When the weather heats up, it means that flora and fauna everywhere are going full-bloom. And, if you’re anything like me, that means allergies abound. When I have allergies and I’m all sniffly, I’m less likely to want to do anything, and it’s the best time of year to get out and enjoy! It’s very frustrating. If you don’t have a whole lot of money in your budget for allergy medicine, you can always use everyday household items to help stave off the sniffles. Of course, make sure you’ve changed out your air filters in your home to make certain you’re not breathing in harmful dust, as they are the common cause of symptoms when you’re not outside. After you change them, here are some easy ingredients you can use:
Lemon: Like other citrus fruits, lemon is packed full of Vitamin C to help boost your immune system, and it’s the perfect ingredient to add to a hot (or iced, when it’s hot outside) cup of tea to soothe a scratchy throat. During the hot months, it’s a great way to “trick” yourself into drinking more water and staying hydrated – and drinking lots of water also helps your symptoms.
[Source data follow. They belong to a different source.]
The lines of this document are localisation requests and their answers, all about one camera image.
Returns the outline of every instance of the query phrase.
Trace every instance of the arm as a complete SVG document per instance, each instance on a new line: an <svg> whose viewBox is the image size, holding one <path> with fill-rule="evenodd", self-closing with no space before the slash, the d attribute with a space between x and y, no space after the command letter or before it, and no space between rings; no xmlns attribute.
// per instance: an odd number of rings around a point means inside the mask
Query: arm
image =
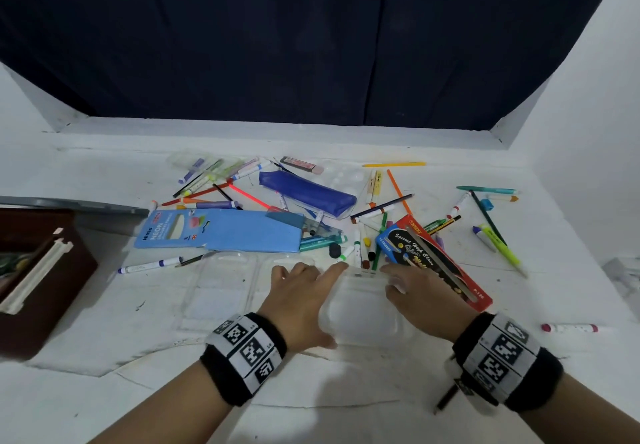
<svg viewBox="0 0 640 444"><path fill-rule="evenodd" d="M424 333L454 343L477 314L435 272L403 265L382 268L404 289L387 286L387 298ZM546 443L637 442L640 424L564 374L549 401L522 412L522 419Z"/></svg>
<svg viewBox="0 0 640 444"><path fill-rule="evenodd" d="M335 347L333 338L318 327L318 312L347 267L337 263L321 276L316 267L303 263L296 264L291 273L284 267L273 268L271 291L258 314L276 326L290 352ZM91 443L204 444L231 408L198 361Z"/></svg>

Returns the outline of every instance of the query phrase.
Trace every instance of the purple pouch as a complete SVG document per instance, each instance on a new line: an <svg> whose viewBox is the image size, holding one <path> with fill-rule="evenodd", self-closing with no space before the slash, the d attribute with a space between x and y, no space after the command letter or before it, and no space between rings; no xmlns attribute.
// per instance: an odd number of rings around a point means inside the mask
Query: purple pouch
<svg viewBox="0 0 640 444"><path fill-rule="evenodd" d="M334 218L339 218L341 214L351 209L358 200L354 195L326 188L284 171L260 171L260 186L273 189L284 196L321 209Z"/></svg>

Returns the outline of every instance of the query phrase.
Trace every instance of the wristband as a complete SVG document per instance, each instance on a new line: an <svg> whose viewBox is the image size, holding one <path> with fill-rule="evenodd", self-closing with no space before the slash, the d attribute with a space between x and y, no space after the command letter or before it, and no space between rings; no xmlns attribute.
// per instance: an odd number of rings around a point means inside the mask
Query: wristband
<svg viewBox="0 0 640 444"><path fill-rule="evenodd" d="M494 405L514 412L542 407L553 395L563 366L507 316L482 313L453 345L458 364L472 386Z"/></svg>
<svg viewBox="0 0 640 444"><path fill-rule="evenodd" d="M235 315L205 340L200 362L226 403L242 406L282 363L287 344L267 318L255 313Z"/></svg>

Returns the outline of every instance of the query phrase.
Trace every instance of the dark blue curtain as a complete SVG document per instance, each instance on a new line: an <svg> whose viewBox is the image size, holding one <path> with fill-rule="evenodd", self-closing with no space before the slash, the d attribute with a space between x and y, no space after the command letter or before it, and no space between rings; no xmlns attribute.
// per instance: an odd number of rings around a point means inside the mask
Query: dark blue curtain
<svg viewBox="0 0 640 444"><path fill-rule="evenodd" d="M488 129L600 0L1 0L0 61L90 115Z"/></svg>

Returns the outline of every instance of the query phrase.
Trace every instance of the brown box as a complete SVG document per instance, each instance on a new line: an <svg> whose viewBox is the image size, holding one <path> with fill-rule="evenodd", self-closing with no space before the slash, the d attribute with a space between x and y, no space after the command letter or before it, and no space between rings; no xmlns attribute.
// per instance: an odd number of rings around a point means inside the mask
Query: brown box
<svg viewBox="0 0 640 444"><path fill-rule="evenodd" d="M71 242L71 250L47 272L17 314L0 312L0 356L23 360L35 356L98 267L74 227L73 211L0 208L0 252L33 253L28 264L0 287L0 301L27 276L58 238Z"/></svg>
Homemade Saline Solution: We’ve all heard about (or maybe even used) neti pots to help irrigate and clear your sinuses. With recent reports of death from infections caused by tap water, be careful about the kind of water you use when you make saline solution – distilled water is best. A teaspoon of salt in a pint of warm water with a pinch of baking soda that is either sniffed up the nose or poured through with a neti pot will help.
Peppermint tea and other peppermint products: Peppermint’s been used for a very long time to help relieve the sinus symptoms associated with allergies and colds. Drinking peppermint tea that contains anti-inflammatory ingredients in its essential oil will help clear your stuffy nose. Also, peppermint is great for soaking in the warm water of bubble baths (and makes you smell good too).
Steam: Steam is great for irritated sinuses, but if you’re concerned about wasting water, you may want to consider taking a warmer shower in the morning and making sure you close your shower or bathroom door to trap in the steam. Also, if your cooking requires you to boil some water, be careful about leaning over to breathe in the steam that it makes. (Of course, if your nose is drippy, you might not want that in your food!)